======== Data to examine ========
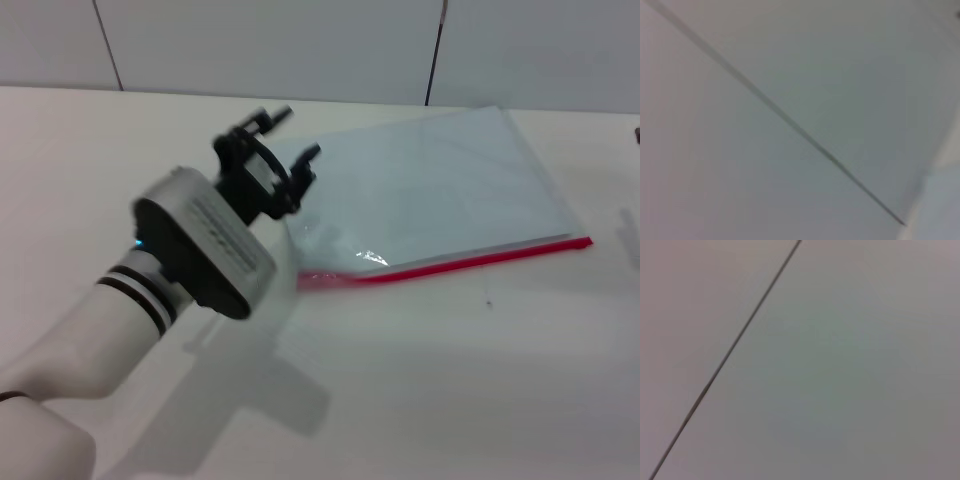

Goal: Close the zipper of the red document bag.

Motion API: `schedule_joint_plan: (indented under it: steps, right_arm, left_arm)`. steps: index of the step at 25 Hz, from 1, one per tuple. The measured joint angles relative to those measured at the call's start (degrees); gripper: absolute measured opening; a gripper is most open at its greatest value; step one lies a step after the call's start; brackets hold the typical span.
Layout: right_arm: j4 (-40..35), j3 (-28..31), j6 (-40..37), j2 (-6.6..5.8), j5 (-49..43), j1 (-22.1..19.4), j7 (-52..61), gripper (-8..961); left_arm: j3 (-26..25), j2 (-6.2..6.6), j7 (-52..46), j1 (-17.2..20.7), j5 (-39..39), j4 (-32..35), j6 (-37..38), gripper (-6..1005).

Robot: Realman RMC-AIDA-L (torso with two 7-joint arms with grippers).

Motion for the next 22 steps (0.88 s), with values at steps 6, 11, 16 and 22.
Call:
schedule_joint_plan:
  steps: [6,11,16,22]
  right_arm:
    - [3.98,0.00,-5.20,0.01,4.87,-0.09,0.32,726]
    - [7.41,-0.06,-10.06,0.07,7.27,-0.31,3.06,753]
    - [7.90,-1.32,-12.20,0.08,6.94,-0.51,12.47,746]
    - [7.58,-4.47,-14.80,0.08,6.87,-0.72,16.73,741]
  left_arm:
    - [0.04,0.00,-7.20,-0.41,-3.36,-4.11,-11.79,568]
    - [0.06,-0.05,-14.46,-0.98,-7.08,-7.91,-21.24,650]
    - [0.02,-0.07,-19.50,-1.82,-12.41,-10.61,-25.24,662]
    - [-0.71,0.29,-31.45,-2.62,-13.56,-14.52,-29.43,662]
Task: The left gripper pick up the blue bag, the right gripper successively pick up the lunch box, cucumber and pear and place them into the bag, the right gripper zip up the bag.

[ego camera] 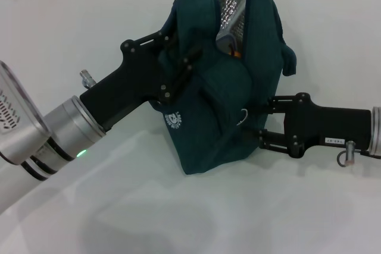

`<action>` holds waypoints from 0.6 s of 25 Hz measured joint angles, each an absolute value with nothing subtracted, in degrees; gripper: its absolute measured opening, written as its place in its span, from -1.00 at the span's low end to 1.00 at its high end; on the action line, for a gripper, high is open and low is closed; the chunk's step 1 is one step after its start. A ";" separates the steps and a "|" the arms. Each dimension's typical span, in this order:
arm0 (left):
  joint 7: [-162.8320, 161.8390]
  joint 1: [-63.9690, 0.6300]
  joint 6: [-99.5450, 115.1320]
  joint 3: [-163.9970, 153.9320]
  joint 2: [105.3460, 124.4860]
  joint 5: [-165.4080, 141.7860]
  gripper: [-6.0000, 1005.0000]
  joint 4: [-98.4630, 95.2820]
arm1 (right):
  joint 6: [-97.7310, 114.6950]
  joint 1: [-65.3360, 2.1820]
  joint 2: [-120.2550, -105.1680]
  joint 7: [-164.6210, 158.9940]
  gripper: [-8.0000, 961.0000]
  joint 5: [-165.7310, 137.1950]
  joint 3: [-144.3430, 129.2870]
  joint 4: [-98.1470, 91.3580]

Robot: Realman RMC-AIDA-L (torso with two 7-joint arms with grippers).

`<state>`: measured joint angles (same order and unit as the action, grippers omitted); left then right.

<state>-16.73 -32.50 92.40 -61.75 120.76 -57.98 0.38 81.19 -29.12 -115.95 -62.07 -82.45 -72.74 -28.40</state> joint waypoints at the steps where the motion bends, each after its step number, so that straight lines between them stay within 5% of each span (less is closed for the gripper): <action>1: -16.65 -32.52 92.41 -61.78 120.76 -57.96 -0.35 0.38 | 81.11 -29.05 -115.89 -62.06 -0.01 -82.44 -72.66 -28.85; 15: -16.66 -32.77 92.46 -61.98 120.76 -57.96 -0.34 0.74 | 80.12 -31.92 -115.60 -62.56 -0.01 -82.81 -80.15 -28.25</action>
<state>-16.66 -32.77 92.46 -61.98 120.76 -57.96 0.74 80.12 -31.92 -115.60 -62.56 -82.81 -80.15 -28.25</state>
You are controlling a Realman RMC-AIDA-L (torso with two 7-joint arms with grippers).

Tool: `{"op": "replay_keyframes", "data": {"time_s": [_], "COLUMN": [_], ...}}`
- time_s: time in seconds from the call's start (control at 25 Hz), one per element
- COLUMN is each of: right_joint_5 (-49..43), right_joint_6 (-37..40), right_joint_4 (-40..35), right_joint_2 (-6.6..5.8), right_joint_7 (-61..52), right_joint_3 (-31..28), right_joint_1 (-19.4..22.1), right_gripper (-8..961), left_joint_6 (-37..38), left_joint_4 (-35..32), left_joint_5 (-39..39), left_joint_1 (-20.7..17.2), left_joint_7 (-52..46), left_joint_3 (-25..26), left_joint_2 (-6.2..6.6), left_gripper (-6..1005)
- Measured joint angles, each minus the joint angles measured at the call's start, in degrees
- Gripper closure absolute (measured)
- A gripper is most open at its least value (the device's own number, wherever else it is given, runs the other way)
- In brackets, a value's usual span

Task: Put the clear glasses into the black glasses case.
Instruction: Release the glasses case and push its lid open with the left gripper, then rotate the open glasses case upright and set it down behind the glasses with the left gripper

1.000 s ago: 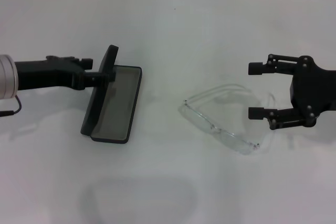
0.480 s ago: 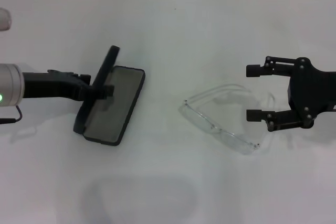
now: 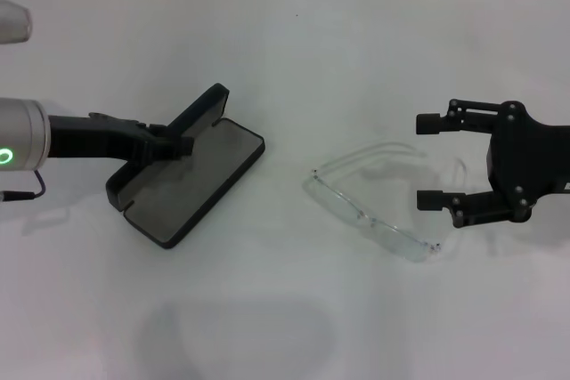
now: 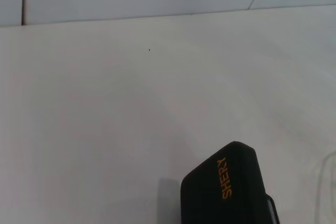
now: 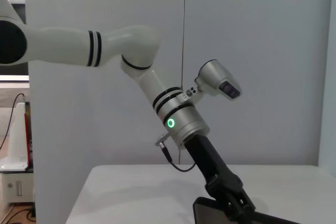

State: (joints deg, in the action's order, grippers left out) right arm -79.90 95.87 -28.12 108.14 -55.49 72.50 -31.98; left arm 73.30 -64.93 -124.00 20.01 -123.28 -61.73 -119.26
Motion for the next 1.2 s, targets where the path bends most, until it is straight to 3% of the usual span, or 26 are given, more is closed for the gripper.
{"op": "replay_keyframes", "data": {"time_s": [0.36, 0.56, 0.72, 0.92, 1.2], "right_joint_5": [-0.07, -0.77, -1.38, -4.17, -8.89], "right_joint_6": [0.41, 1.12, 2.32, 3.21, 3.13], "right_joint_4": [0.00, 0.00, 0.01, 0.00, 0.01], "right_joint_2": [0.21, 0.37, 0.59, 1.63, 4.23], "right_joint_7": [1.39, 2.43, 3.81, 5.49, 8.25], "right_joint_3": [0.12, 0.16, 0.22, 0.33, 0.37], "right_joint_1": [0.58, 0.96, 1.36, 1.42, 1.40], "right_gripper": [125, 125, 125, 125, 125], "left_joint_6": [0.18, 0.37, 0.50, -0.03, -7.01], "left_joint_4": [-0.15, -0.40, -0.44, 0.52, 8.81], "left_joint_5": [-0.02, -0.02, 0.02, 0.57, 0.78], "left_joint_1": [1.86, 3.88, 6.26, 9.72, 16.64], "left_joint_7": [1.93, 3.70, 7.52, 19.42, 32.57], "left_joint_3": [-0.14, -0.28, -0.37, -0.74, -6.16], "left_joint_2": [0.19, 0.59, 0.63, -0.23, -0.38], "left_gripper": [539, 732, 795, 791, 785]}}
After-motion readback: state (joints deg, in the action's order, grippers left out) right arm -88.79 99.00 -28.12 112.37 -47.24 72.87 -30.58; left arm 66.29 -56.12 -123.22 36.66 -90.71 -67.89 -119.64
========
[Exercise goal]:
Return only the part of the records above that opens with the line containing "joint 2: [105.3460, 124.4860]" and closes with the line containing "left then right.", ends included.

[Written response]:
  joint 2: [105.3460, 124.4860]
  joint 5: [-165.4080, 141.7860]
  gripper: [-6.0000, 1005.0000]
  joint 4: [-98.4630, 95.2820]
arm1 (right):
  joint 6: [-97.7310, 114.6950]
  joint 1: [-65.3360, 2.1820]
  joint 2: [-120.2550, -105.1680]
  joint 7: [-164.6210, 158.9940]
  gripper: [-8.0000, 961.0000]
  joint 5: [-165.7310, 137.1950]
  joint 3: [-144.3430, 129.2870]
  joint 4: [-98.1470, 91.3580]

Robot: Realman RMC-AIDA-L (torso with two 7-joint arms with grippers).

`<state>`: measured joint angles (same order and unit as the action, grippers omitted); left then right.

The exercise concludes with that.